> **THE PROBLEM**
Exclude any images and output the remaining records exactly.

> **DATASET RECORDS**
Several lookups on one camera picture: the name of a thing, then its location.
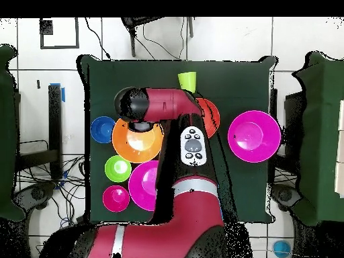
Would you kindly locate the small green bowl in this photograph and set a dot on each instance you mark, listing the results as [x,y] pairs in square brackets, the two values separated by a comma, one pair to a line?
[118,168]

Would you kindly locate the white boxes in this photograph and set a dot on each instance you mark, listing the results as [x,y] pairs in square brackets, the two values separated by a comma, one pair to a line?
[340,147]

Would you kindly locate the small dark blue bowl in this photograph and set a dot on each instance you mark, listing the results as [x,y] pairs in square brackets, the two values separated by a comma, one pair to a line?
[101,129]

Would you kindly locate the blue disc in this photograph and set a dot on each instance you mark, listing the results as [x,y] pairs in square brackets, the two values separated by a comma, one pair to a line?
[281,248]

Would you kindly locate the large pink bowl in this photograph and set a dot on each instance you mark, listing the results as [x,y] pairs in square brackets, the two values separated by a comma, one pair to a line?
[142,185]
[254,137]

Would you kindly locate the green-covered side table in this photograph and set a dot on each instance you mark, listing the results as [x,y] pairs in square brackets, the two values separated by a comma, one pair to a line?
[322,134]
[5,134]

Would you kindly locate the small crimson bowl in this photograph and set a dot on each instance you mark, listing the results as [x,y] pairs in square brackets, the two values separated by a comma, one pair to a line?
[116,197]

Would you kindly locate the black square frame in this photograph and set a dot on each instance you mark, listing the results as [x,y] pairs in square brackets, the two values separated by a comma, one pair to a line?
[46,27]

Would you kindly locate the grey office chair base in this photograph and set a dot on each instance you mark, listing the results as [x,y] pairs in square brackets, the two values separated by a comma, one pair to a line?
[37,193]
[286,196]

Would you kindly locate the orange-red bowl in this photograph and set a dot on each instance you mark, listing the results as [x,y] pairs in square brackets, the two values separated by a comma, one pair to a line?
[213,115]

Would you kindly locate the black bench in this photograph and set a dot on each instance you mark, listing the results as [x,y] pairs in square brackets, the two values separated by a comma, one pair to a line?
[55,121]

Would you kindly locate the large orange bowl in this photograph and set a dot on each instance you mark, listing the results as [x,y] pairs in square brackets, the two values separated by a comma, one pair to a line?
[139,147]

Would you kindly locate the green cup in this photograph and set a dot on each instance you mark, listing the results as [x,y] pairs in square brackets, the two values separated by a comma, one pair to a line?
[187,80]

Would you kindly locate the dark green tablecloth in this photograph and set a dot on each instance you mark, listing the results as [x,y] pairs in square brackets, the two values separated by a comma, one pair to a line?
[242,188]

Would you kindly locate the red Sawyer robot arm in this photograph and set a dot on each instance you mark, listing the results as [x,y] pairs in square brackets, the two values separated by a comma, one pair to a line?
[188,228]

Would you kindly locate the small black marker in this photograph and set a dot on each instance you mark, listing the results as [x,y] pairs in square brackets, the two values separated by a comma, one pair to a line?
[38,84]

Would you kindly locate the blue tape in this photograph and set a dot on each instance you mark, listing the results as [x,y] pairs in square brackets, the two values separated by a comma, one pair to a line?
[63,95]

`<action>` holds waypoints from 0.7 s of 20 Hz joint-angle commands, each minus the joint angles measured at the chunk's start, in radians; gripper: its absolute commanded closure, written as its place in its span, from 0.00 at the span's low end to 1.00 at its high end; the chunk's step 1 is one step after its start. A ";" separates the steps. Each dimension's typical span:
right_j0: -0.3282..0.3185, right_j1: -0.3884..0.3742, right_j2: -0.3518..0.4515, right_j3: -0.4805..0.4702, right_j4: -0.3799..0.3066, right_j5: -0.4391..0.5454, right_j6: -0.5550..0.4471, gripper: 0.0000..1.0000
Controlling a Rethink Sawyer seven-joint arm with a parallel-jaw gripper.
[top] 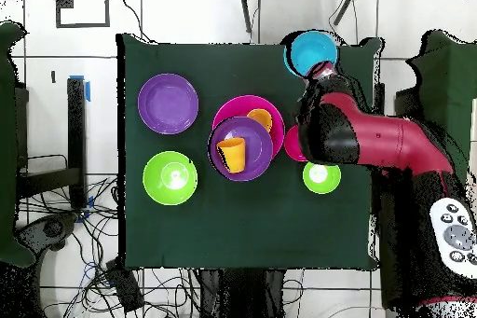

> **SOLUTION**
Several lookups on one camera picture: the name of a thing, then its location.
Would you kindly locate the small green bowl in this photograph and set a dot on each instance you mark, listing the results as [x,y] pairs in square brackets, the two values separated by a comma, one pair to a line?
[118,168]

Would you kindly locate the white boxes in this photograph and set a dot on each instance you mark, listing the results as [x,y] pairs in square brackets, the two values separated by a comma, one pair to a line?
[340,147]

Would you kindly locate the small dark blue bowl in this photograph and set a dot on each instance you mark, listing the results as [x,y] pairs in square brackets, the two values separated by a comma, one pair to a line?
[101,129]

Would you kindly locate the blue disc in this photograph and set a dot on each instance you mark, listing the results as [x,y] pairs in square brackets, the two values separated by a comma, one pair to a line?
[281,248]

Would you kindly locate the large pink bowl in this photograph and set a dot on each instance you mark, listing the results as [x,y] pairs in square brackets, the two values separated by a comma, one pair to a line?
[142,185]
[254,137]

Would you kindly locate the green-covered side table in this photograph and set a dot on each instance you mark, listing the results as [x,y] pairs in square brackets, the two values separated by a comma, one pair to a line?
[322,134]
[5,134]

Would you kindly locate the small crimson bowl in this photograph and set a dot on each instance you mark, listing the results as [x,y] pairs in square brackets, the two values separated by a comma, one pair to a line?
[116,197]

Would you kindly locate the black square frame in this photograph and set a dot on each instance you mark, listing the results as [x,y] pairs in square brackets, the two values separated by a comma, one pair to a line?
[46,27]

Would you kindly locate the grey office chair base in this photograph and set a dot on each instance you mark, listing the results as [x,y] pairs in square brackets, the two values separated by a comma, one pair to a line?
[37,193]
[286,196]

Would you kindly locate the orange-red bowl in this photograph and set a dot on each instance you mark, listing the results as [x,y] pairs in square brackets, the two values separated by a comma, one pair to a line?
[213,115]

Would you kindly locate the black bench in this photograph and set a dot on each instance you mark, listing the results as [x,y] pairs in square brackets, the two values separated by a comma, one pair to a line?
[55,121]

Would you kindly locate the large orange bowl in this photograph and set a dot on each instance you mark, listing the results as [x,y] pairs in square brackets, the two values separated by a comma, one pair to a line?
[139,147]

Would you kindly locate the green cup in this photograph and set a dot on each instance you mark, listing the results as [x,y] pairs in square brackets, the two values separated by a comma, one pair to a line?
[187,80]

Would you kindly locate the dark green tablecloth in this photograph and set a dot on each instance you mark, listing the results as [x,y] pairs in square brackets, the two values separated by a comma, one pair to a line?
[242,188]

Would you kindly locate the red Sawyer robot arm in this photograph and set a dot on each instance you mark, listing the results as [x,y] pairs in square brackets, the two values separated by a comma, one pair to a line?
[188,228]

Would you kindly locate the small black marker in this photograph and set a dot on each instance you mark, listing the results as [x,y] pairs in square brackets, the two values separated by a comma, one pair to a line?
[38,84]

Would you kindly locate the blue tape in this photograph and set a dot on each instance you mark, listing the results as [x,y] pairs in square brackets, the two values separated by a comma, one pair to a line?
[63,95]

`<action>` holds waypoints from 0.7 s of 20 Hz joint-angle commands, each minus the joint angles measured at the chunk's start, in radians; gripper: its absolute commanded closure, written as its place in its span, from 0.00 at the span's low end to 1.00 at its high end; the chunk's step 1 is one step after its start. A ";" separates the steps. Each dimension's typical span:
right_j0: -0.3282..0.3185, right_j1: -0.3884..0.3742, right_j2: -0.3518..0.4515, right_j3: -0.4805..0.4702, right_j4: -0.3799..0.3066, right_j5: -0.4391..0.5454, right_j6: -0.5550..0.4471, gripper: 0.0000..1.0000
Controlling a Rethink Sawyer seven-joint arm with a parallel-jaw gripper.
[top] 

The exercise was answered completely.